On Saturday I decided that at long last the time was right for me to give my War of 1812 collection its debut tabletop appearance. Its quite a small collection by my standards but more than enough for a leisurely game on the Saturday before Christmas. It needs a little reorganising as I’m aiming at a 1:10 figure ratio but is still good to go. I only had to finish the bases of over half of the collection but managed them all over a couple of days. As is the ‘new norm’, the game was live-streamed, using three cameras, on Youtube, while we utilised Sykpe for the audio. The players were able to switch between cameras as they saw fit and independently of anyone else. It works well despite the occasional glitch.
|HM Brig Bludgeon offshore, waiting for the return of the army. Will it be in vain.....?|
The scenario saw the British marching back to the shore of Lake Erie having been on a late winter (hence the snowy terrain including my new snowy roads and wintry/frozen stream) mission to destroy an American depot about ten miles inland.
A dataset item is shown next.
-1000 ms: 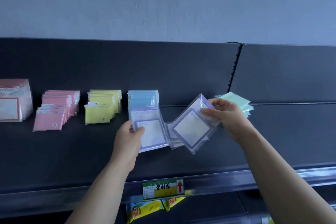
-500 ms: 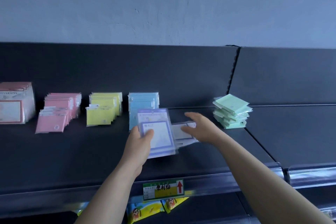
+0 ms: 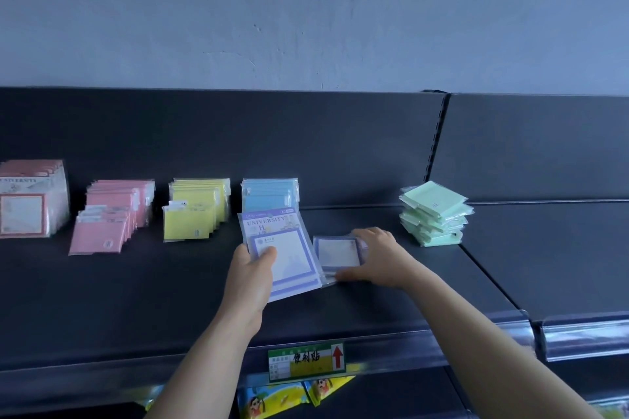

Their force had, two days previously, come ashore and captured a small settlement on the lakeside, complete with an old blockhouse, which on its capture was held by Royal Marines and sailors until the return of the main body.
The return route of the main English force was blocked by a hastily assembled brigade of US militia, supported by a handful of US light dragoons and some US regular riflemen. Reinforcements (all US regulars) would arrive at some point along the east and/or west roads. Ideally they'd arrive before the militia speed bump were obliterated.
Conrad and Nigel played the British while Mark (who used to own some of the figures), Richard and Paul played the Americans. Neil was supposed to be playing on the British side but his internet died. I hadn't advertised the fact that we were playing the War of 1812 but most players seemed to guess. Anyway, what follows is how the game played out. We used Black Powder 2 with my very few house rules and my stats.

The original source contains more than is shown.